This week I started to document everything that I have done until now, including this week.
But besides that, the main goal for this week is to generate an output file that summarizes the task outputs (associating folder names, task names, inputs and outputs, and params parsed to each task).
First of all, it urged to create a way to match tasks with the folders were
its outputs were generated by bionode-watermill. Therefore, first I used the
miniUid
variable of lib/sagas/lifecycle.js
which corresponded to the
first 8 letter of the uid generated by the task and matches the folders
created within data. However, this fails for tasks that use bionode-ncbi that
for some reason do not output to ./data
but instead output to ./
. So, to
circumvent this, I used the full path for the directory of the outputs,
available in the object originalTask
, particularly in originalTask.dir
.
This way not only we get a more informative path (the full path to output
directory of the task). This way, bionode-ncbi related tasks do not give a
wrong output directory.
Tasks also have associated other parameters that can be useful for the user to associate with the output folders and the tasks itself. For instance, which inputs were given? What is the expected pattern for the output? Are there any other parameters that were passed to the task?

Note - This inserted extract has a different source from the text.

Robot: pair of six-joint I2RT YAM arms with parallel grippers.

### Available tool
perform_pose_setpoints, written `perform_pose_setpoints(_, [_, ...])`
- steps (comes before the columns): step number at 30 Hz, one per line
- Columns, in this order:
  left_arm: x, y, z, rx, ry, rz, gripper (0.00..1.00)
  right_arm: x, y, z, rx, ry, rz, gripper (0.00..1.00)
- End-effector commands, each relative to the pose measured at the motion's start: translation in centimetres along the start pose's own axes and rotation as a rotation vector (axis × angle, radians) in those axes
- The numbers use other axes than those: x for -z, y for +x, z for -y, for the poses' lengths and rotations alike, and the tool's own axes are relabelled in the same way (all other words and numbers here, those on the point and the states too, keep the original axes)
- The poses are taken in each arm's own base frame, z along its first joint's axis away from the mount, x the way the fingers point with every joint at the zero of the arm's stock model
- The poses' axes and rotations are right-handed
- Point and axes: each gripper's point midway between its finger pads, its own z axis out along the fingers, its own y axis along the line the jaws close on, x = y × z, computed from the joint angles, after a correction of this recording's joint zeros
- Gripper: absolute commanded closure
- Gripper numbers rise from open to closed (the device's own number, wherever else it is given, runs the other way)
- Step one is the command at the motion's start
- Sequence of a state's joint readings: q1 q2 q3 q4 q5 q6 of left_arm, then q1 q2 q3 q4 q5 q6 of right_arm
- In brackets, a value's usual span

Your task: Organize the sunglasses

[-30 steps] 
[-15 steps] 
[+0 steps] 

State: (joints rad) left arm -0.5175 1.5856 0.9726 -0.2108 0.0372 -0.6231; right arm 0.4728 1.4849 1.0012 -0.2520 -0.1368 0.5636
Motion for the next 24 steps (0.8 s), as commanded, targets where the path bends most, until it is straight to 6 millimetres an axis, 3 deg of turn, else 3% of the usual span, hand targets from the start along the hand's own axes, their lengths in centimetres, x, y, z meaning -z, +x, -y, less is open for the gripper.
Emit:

This is currently controlled by input
, output
and params
. And in fact
this is also available in originalTask
. However, all these parameters can
be strings or objects so in order to avoid errors or strange
behaviors in logging this, this variables had to be stringified before
adding to file. This way rendering something like this:
params: {"db":"sra","accession":"ERR045788"}
or
params: "ERR045788"
For now the output should look like the following example:
{
"folderName": "/home/tiago/bin/bionode-watermill-tiagofilipe12/bionode-watermill/examples/pipelines/two-mappers/data/9fc99c0",
"taskName": "Download reference genome for Streptococcus pneumoniae",
"input": null,
"output": "*_genomic.fna.gz",
"params": {
"url": "http://ftp.ncbi.nlm.nih.gov/genomes/all/GCF/000/007/045/GCF_000007045.1_ASM704v1/GCF_000007045.1_ASM704v1_genomic.fna.gz"
}
}
{
"folderName": "/home/tiago/bin/bionode-watermill-tiagofilipe12/bionode-watermill/examples/pipelines/two-mappers",
"taskName": "Download SRA ERR045788",
"input": null,
"output": "**/*.sra",
"params": {
"db": "sra",
"accession": "ERR045788"
}
}
{
"folderName": "/home/tiago/bin/bionode-watermill-tiagofilipe12/bionode-watermill/examples/pipelines/two-mappers/data/ef7ee47",
"taskName": "fastq-dump **/*.sra",
"input": "**/*.sra",
"output": [
"*_1.fastq.gz",
"*_2.fastq.gz"
],
"params": {}
}
So, the output is NDJSON like file, following the philosophy of other
bionode
modules.
This was part of pull request #57 that became deprecated later with pull request #62.
- We need to check bionode-ncbi behavior within bionode-watermill since its
outputs are being generated outside
./data
, the expected main output directory. - Output should include the actual files that are the input and output (resolvedInput and resolvedOutput).
- It should be added the 'command' that is run by each task.
- Also it should be improved the visualization of which tasks run in parallel or one after another. What are the relationships between tasks.